SELECT usage_date, sum(usage_quantity) as dbus
FROM system.billing.usage
WHERE
usage_date >= DATE_SUB(current_date(), 30) AND
sku_name like "%JOBS_SERVERLESS%" AND
custom_tags["LakehouseMonitoring"] = "true"
GROUP BY usage_date
ORDER BY usage_date DESC
usage_date | dbus |
---|---|
2025-08-22 | 1.852757467777777736 |
My opinion on what I've seen
Lakehouse monitoring is all about these two profile and drift tables. It is a kind of brute force approach that runs standardized monitoring over the specified table and stores the output in the profiling tables. Is it convenient? It depends on what you're looking for. It is not a free lunch.
Pros 🟢
- It takes little effort to setup. By default common controls are applied to all columns in the monitored table.
- Most common monitoring scenarios are covered by
TimeSeries
profile or bySnapshot
profile (I left apart the inference-ML for the sake of simplicity). The setup time is shorter when compared to anything made by yourself. - You have a framework ready to use. You save the time required designing it, and you avoid reinventing the wheel. You can focus on your business needs rather than on data engineering stuff.
- I like the simple but effective design of the drift metric table and of the windowing. Making something like this by yourself will probably let you hit against some hidden edge-case (like anytime you work with time and dates).
Cons 🔴
- Once the metrics are computed in the profile and drift tables, only half of the job is done. You still have to decide what to monitor and how to do it. You're probably not interested in monitor any single column in any row of the metric tables (otherwise you may alerted by too many false alarms). A finetuning of the actual alerts is still required, and it is not coming for free.
- You can't know in advance the overall cost of the monitoring. You need to try with a realistic (production-alike) scenario and monitor soon how much you're paying. I expect it to depend mainly on
- the data volume
- the columns in the table
- the frequency of the controls
Where's Databricks going?
In addition to Lakehouse Monitoring, Databricks has released a feature (in Beta) of data quality monitoring. This new monitoring
- is quicker to setup. It is toggle on an entire Schema and monitors all the tables in the schema.

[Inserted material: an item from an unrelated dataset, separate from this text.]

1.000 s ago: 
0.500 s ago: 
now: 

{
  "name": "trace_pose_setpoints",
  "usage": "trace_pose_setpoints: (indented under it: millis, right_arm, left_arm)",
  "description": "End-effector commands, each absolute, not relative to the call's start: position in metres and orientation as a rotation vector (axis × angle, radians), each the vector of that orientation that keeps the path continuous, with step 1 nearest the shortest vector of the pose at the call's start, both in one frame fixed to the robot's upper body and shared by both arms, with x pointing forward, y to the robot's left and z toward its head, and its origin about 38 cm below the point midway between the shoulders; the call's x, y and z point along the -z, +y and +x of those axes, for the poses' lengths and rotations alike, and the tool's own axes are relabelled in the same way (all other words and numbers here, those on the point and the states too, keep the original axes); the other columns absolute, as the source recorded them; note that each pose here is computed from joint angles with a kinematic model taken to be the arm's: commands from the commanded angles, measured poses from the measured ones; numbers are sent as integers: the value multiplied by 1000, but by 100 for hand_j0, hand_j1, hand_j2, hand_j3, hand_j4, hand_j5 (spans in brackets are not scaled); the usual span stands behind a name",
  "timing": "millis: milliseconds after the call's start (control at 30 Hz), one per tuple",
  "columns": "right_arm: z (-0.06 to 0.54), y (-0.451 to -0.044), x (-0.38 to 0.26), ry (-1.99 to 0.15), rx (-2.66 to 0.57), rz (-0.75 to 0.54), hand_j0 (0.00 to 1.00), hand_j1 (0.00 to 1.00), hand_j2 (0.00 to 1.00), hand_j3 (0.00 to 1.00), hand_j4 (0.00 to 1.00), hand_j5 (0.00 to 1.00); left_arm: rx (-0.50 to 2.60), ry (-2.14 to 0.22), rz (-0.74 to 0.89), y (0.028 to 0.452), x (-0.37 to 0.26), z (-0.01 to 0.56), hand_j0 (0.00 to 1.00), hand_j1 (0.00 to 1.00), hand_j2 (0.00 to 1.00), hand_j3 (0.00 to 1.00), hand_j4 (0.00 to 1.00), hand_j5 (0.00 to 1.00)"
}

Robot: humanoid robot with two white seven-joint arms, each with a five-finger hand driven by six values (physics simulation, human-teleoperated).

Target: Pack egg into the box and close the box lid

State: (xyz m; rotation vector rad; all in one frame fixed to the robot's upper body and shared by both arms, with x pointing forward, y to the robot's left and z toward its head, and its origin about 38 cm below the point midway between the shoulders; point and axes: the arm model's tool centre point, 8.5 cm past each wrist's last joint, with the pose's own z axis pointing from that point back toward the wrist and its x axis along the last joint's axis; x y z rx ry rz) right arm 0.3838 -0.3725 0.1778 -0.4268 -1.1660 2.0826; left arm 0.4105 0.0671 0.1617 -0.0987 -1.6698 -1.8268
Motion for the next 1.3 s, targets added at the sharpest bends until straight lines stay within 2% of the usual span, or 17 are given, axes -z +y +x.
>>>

- monitors only simple freshness and completeness quality controls
- has no parametrization
- still needs alerts to be set manually
I made a short recap here.
Feature | Lakehouse Monitoring | Data Quality Monitoring (Beta) |
---|---|---|
Scope | Table. It is set at table level. It monitors the table and its columns. | Schema. It is set at schema level and monitors all tables in such schema. |
Setup | Choose the profile, eventual slicing, window and frequency. | On-off on the schema. |
What is monitored | Various statistics as snapshot, time series, and inference. | Freshness (is data recent?) and completeness (is the volume as expected?) |
Customization | Limited | No |
Alert | To be set manually on the output table. | To be set manually on the output table. |
My2C
🟢 I think Databricks is going in the right direction. Fast adoption of basic quality controls. Avoid the "didn't notice data is old in production" moments with little effort.
🔴 The alerting setup is still quite SQL-based and there is some trial-and-error around it. I would expect that a basic alert should be enabled by default.